── Information provided ──

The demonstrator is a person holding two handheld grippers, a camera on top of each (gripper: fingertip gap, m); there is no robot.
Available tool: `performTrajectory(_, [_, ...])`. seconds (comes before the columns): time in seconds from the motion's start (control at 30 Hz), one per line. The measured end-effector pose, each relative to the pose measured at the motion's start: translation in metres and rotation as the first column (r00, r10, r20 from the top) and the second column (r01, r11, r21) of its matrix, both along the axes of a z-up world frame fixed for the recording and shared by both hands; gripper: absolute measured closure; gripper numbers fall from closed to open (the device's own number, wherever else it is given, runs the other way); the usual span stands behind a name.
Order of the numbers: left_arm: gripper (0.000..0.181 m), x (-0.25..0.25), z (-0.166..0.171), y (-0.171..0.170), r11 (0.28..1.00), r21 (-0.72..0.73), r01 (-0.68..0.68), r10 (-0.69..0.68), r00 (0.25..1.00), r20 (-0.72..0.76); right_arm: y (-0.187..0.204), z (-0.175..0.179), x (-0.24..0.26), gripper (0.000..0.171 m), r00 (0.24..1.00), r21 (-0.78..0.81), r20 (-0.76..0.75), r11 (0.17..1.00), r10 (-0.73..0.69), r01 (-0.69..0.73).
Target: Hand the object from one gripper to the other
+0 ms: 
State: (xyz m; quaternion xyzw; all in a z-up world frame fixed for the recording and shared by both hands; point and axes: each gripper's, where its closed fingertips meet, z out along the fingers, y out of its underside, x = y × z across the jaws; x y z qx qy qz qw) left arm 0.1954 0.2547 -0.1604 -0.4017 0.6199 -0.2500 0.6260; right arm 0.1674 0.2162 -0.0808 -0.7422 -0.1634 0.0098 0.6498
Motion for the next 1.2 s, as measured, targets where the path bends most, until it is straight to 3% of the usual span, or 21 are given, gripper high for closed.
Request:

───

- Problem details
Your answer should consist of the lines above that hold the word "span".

- Response for this exercise
Available tool: `performTrajectory(_, [_, ...])`. seconds (comes before the columns): time in seconds from the motion's start (control at 30 Hz), one per line. The measured end-effector pose, each relative to the pose measured at the motion's start: translation in metres and rotation as the first column (r00, r10, r20 from the top) and the second column (r01, r11, r21) of its matrix, both along the axes of a z-up world frame fixed for the recording and shared by both hands; gripper: absolute measured closure; gripper numbers fall from closed to open (the device's own number, wherever else it is given, runs the other way); the usual span stands behind a name.
Motion for the next 1.2 s, as measured, targets where the path bends most, until it is straight to 3% of the usual span, or 21 are given, gripper high for closed.

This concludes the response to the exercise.